On October 19 in Louisiana, a woman aged 29 years had ACL reconstruction using a bone-tendon-bone allograft at a local surgical center. On November 7 at an orthopedic clinic, she presented with a temperature of 103º F (39.4º C) and septic arthritis. She was treated with joint irrigation and 13 weeks of antimicrobial therapy. Klebsiella oxytoca and Hafnia alvei were cultured from the knee aspirate.
Both patients received allografts from the same Florida tissue bank (tissue bank
B), and the allografts were from a common donor. When tissue bank B conducted a
trace-back investigation and reviewed quality-control procedures, the implicated
allografts
had not received terminal sterilization with gamma irradiation.
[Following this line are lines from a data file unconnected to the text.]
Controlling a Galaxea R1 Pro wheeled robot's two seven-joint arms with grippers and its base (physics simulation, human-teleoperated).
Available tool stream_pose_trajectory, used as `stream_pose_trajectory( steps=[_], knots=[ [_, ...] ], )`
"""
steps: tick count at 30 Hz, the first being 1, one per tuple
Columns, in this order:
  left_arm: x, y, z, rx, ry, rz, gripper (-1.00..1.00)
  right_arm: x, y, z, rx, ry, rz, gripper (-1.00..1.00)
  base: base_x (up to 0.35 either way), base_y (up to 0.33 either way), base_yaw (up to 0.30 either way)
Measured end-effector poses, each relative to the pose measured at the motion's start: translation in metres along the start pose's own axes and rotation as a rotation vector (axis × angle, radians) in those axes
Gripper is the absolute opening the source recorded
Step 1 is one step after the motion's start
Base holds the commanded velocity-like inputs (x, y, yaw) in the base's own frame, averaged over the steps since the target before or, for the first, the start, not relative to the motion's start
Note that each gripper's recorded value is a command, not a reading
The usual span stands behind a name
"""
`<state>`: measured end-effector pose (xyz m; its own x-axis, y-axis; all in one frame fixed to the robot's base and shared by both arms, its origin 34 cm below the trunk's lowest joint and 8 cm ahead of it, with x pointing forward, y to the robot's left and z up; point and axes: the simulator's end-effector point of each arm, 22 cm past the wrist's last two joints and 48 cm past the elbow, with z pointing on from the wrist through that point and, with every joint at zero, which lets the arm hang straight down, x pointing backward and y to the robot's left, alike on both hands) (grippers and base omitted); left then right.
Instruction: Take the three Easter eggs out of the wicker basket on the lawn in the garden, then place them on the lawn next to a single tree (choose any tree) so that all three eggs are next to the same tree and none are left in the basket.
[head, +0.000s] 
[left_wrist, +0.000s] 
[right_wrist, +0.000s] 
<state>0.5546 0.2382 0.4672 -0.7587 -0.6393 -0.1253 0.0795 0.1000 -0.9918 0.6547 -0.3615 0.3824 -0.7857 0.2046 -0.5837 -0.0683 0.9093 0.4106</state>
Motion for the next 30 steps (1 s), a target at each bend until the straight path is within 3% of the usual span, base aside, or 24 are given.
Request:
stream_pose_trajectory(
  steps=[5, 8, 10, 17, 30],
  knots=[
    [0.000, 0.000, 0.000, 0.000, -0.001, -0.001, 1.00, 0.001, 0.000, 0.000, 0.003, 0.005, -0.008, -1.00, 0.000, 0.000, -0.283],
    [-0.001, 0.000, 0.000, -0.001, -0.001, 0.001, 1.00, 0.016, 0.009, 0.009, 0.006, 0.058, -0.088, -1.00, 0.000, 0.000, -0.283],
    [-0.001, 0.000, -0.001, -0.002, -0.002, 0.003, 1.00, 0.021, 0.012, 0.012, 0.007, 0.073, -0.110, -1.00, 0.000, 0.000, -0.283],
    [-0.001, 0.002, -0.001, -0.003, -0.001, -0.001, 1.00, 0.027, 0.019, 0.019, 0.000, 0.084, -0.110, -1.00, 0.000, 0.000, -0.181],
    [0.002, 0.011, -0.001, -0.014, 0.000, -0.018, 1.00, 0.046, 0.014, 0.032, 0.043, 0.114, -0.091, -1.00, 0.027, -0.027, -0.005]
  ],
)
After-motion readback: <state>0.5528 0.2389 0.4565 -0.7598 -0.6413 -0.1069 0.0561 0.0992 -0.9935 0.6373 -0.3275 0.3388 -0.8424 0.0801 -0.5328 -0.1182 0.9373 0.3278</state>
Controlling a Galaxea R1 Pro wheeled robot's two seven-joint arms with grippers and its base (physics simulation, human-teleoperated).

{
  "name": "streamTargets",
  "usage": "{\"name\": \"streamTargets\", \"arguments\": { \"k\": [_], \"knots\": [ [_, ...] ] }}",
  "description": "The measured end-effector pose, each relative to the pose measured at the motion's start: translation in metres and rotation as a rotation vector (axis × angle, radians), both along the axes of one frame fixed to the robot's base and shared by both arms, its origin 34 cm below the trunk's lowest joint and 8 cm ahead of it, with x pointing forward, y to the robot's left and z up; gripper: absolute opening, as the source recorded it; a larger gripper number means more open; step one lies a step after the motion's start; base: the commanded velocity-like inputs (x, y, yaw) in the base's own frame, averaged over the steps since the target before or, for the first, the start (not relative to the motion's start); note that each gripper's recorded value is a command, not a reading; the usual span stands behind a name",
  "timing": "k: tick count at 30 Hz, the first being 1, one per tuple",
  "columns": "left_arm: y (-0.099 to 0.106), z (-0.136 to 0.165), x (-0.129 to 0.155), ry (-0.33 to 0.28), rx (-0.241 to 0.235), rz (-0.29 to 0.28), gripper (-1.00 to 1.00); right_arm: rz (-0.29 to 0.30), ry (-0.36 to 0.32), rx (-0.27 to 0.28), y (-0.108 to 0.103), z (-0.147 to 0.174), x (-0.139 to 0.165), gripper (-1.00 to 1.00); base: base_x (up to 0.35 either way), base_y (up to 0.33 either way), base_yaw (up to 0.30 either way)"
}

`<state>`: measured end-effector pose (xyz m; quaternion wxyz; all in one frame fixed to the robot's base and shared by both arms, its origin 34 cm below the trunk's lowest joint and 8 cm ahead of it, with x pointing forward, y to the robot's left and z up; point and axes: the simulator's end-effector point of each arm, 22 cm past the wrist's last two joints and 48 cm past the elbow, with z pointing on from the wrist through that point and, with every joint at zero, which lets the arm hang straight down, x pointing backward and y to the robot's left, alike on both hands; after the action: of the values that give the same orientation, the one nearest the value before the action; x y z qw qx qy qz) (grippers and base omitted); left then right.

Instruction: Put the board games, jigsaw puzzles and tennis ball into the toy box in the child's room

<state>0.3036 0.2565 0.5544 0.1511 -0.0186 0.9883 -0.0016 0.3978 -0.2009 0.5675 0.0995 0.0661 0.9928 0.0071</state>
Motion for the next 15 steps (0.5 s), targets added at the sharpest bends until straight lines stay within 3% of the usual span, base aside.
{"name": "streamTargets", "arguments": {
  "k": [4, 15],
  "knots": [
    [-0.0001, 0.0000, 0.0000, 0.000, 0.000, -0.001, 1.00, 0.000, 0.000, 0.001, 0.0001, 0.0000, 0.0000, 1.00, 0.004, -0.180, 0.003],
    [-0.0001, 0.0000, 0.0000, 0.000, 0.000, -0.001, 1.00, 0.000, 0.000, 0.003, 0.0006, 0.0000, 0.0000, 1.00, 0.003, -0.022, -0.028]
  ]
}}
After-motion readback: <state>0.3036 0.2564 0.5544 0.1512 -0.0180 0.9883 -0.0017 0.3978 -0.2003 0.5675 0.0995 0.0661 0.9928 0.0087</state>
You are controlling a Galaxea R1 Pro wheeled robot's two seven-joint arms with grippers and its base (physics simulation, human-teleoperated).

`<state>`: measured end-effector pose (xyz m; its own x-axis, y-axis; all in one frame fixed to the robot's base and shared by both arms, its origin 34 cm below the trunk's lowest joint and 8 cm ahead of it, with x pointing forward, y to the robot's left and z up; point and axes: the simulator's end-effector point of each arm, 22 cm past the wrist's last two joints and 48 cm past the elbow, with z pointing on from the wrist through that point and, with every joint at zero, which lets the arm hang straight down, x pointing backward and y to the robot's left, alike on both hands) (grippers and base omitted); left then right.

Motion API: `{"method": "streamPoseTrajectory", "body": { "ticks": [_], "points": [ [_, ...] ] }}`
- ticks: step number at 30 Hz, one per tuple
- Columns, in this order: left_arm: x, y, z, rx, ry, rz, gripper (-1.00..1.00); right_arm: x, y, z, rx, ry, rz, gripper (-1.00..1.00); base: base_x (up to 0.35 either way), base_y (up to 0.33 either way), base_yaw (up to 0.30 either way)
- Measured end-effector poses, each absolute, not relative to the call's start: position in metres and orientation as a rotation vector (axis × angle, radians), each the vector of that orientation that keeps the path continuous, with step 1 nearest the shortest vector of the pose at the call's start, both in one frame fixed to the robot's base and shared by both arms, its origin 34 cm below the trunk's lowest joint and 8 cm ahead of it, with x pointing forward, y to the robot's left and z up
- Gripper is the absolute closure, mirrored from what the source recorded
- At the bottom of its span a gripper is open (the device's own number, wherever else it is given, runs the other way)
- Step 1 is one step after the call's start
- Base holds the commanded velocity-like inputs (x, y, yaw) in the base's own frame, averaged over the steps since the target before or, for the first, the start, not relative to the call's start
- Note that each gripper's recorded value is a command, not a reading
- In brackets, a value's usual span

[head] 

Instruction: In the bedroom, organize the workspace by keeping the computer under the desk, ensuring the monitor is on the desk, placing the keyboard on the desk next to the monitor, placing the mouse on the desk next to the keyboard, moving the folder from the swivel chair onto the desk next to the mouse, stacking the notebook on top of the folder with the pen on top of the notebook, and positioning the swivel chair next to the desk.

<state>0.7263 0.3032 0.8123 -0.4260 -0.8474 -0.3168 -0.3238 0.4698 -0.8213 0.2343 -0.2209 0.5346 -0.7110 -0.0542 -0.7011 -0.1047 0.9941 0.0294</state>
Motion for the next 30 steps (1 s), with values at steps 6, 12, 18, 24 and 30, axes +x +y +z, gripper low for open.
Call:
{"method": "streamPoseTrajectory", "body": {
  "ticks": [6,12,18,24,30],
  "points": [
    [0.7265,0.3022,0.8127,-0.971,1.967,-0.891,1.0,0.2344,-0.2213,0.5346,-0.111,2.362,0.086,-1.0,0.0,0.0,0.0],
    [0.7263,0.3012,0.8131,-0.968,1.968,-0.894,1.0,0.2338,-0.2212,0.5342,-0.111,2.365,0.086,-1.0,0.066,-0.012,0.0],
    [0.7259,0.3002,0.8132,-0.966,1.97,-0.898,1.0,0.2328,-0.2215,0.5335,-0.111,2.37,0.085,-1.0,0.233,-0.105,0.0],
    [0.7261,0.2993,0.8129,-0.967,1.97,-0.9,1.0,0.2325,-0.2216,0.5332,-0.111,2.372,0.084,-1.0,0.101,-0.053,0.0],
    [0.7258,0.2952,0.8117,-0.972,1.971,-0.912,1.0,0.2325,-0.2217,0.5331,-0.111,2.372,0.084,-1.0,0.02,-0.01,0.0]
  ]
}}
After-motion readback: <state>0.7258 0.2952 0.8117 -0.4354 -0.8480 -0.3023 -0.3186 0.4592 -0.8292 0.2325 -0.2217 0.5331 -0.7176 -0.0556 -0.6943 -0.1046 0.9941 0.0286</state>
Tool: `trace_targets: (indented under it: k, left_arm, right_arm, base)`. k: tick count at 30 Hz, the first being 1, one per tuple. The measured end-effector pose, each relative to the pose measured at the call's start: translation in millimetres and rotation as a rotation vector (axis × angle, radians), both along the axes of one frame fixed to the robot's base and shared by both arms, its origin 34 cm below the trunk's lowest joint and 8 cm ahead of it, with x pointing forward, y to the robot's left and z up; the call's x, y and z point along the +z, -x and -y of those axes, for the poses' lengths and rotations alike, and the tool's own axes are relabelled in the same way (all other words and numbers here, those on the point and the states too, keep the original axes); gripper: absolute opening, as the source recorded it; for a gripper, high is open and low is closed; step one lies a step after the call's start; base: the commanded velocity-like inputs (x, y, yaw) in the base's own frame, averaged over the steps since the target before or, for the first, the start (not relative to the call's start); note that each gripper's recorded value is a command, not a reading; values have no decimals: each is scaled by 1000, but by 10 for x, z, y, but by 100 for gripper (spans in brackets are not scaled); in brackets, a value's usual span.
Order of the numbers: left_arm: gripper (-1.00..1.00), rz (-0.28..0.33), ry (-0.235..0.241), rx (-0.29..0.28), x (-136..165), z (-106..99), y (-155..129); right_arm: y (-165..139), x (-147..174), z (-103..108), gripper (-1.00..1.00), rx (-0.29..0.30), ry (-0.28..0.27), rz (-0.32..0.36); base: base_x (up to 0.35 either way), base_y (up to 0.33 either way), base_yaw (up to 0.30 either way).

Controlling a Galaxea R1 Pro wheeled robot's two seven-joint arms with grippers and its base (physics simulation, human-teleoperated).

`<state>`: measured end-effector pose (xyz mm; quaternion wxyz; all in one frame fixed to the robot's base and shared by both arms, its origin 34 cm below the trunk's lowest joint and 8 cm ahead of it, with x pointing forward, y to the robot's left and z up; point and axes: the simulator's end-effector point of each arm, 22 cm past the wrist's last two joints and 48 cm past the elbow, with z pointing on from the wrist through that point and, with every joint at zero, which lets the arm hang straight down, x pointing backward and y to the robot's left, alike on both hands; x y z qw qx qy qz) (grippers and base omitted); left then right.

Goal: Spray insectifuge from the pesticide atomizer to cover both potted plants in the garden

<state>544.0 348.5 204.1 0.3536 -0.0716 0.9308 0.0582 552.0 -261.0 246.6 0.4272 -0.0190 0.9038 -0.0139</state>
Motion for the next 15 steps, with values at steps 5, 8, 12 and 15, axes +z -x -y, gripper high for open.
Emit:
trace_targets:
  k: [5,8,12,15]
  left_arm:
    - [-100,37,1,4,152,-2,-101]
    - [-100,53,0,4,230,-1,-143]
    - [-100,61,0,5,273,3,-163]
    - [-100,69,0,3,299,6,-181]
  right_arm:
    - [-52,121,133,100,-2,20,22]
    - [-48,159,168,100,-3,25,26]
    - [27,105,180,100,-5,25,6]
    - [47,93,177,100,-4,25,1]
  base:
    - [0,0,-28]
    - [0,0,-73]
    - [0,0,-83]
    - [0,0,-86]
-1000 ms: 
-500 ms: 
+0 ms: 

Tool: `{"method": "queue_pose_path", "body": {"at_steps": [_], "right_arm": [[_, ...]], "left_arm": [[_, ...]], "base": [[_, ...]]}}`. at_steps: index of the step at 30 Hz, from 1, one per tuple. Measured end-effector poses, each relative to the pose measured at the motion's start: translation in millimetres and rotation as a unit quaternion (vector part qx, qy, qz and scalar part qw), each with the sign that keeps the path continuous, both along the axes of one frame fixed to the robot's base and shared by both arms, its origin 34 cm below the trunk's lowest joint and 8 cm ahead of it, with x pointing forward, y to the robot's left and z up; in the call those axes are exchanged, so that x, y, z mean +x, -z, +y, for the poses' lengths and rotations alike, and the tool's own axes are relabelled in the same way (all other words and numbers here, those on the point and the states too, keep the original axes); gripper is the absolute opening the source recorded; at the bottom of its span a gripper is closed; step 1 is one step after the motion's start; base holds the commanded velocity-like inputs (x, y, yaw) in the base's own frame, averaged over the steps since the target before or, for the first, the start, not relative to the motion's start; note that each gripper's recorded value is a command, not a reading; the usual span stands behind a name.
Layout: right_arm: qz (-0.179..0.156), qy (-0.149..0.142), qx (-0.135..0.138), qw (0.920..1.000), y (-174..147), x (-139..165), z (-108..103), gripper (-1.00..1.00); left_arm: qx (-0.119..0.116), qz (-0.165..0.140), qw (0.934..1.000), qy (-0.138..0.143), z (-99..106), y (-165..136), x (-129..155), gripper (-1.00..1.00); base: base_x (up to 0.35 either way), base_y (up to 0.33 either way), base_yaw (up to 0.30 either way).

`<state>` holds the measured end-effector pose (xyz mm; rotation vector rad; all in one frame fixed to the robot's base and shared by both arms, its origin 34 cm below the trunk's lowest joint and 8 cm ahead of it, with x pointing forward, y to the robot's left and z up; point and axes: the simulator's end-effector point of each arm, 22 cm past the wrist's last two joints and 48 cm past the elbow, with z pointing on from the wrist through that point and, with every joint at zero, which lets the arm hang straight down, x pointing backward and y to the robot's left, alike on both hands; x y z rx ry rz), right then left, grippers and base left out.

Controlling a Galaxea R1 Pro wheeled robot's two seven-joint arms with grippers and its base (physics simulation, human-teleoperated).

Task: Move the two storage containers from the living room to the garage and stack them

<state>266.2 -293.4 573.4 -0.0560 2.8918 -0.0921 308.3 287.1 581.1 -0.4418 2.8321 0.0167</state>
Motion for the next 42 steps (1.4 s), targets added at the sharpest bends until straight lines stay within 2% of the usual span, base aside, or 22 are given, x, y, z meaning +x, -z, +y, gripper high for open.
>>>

The same species
of organisms isolated from the two recipients and
Serratia liquefaciens were cultured from the donor allografts during tissue processing; other donor tissues were
culture negative. No isolates from the donor or recipients were available for additional testing.
Reported by: B Lutz, MD, Memorial Medical Center-Baptist Campus, New Orleans; R Ratard, MD, Louisiana Dept of Health and Hospitals. D Dodson, MD, West Palm Beach; JM Malecki, MD, Palm Beach County Health Dept; AC Morse, DO, Div of Sports Medicine, Florida Orthopedic Institute, Tampa; S Wiersma, MD, Florida Dept of Health. D Perrotta, PhD, Texas Dept of Health. Div of Healthcare Quality Promotion, National Center for Infectious Diseases; and an EIS Officer, CDC.
Editorial Note: In the cases described in this report, clinicians suspected contaminated allografts because of the rarity of septic arthritis following arthroscopic interventions and the polymicrobial nature of these infections and worked with local public health authorities and tissue bank staff to link the infections to allografts of common donors. The epidemiologic and laboratory investigation related to tissue bank A indicated that the allografts were the source of the infection despite no apparent lapses in tissue processing. Cases related to tissue bank B were linked to allografts from a common donor that were released inadvertently before standard terminal sterilization procedures were conducted.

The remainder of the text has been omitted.